Substitute into [2]: . $y \:=\:(3k-1) - 1 + \frac{2(3k-1) + 2}{3}\quad\Rightarrow\quad y\,=\,5k-2$

Substitute into [1]: . $x\:=\:15 - 2(5k-2) + \frac{1 + 3(5k-2)}{5}\quad\Rightarrow\quad x \:=\:18-7k$

We have found all solutions: . $\begin{Bmatrix}x\:=\:18 - 7k \\ y \:=\:5k-2\end{Bmatrix}$ for any integer $k.$

Since $x$ and $y$ must be positive integers:
. . $\begin{array}{cc}18 - 7k\:>\:0 \\ 5k-2\:>\:0\end{array}\;\;\Rightarrow\;\;\begin{array} {cc}k < \frac{18}{7} \\ k > \frac{2}{5}\end{array}$

And there are only two solutions: . $\begin{array}{cc}k=1: & (11,3) \\ k=2: & (4,8)\end{array}$

~ ~ ~ ~ ~ ~ ~ ~ ~ ~ ~ ~ ~ ~ ~ ~ ~ ~ ~ ~ ~ ~ ~ ~ ~ ~ ~ ~ ~ ~

Of course, this is a long and ponderous method . . . I warned you.
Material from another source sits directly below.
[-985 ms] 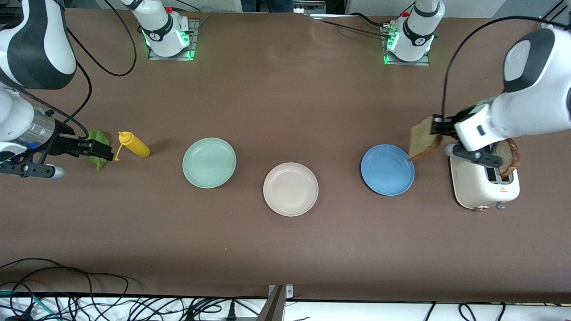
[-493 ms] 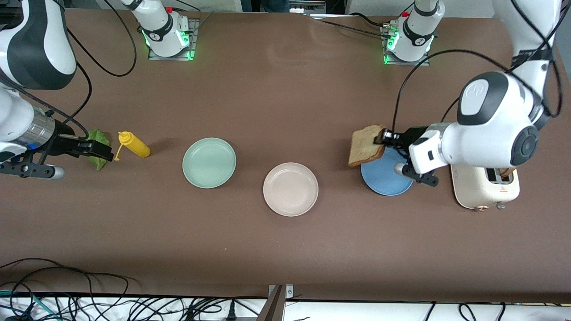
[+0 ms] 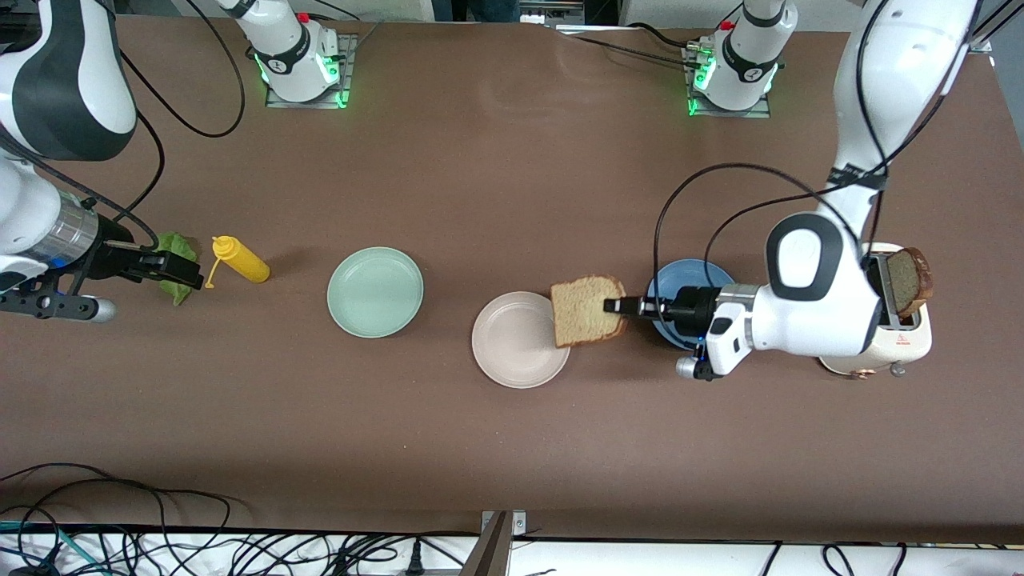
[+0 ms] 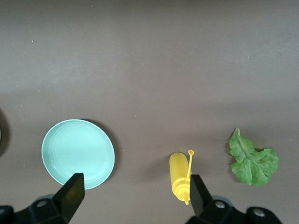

There are far better methods (such as the Euclidean Algorithm).

I wanted to show you that, if desperate,
. . you can baby-talk your way through these problems.

7. $x=228+(35/5)t=228+7t$
$y=-152-(25/5)t=-152-5t$
..
We want positive solutions.
$x,y>0$
Thus,
$228+7t>0$
$-152-5t>0$
Solve,
$t>-32.5.....$
$t<-30.4$
Thus,
$-32.5
We need integers.
Those are,
$t=-32,-31$
Put them into the x,y equations to get the two possible solutions.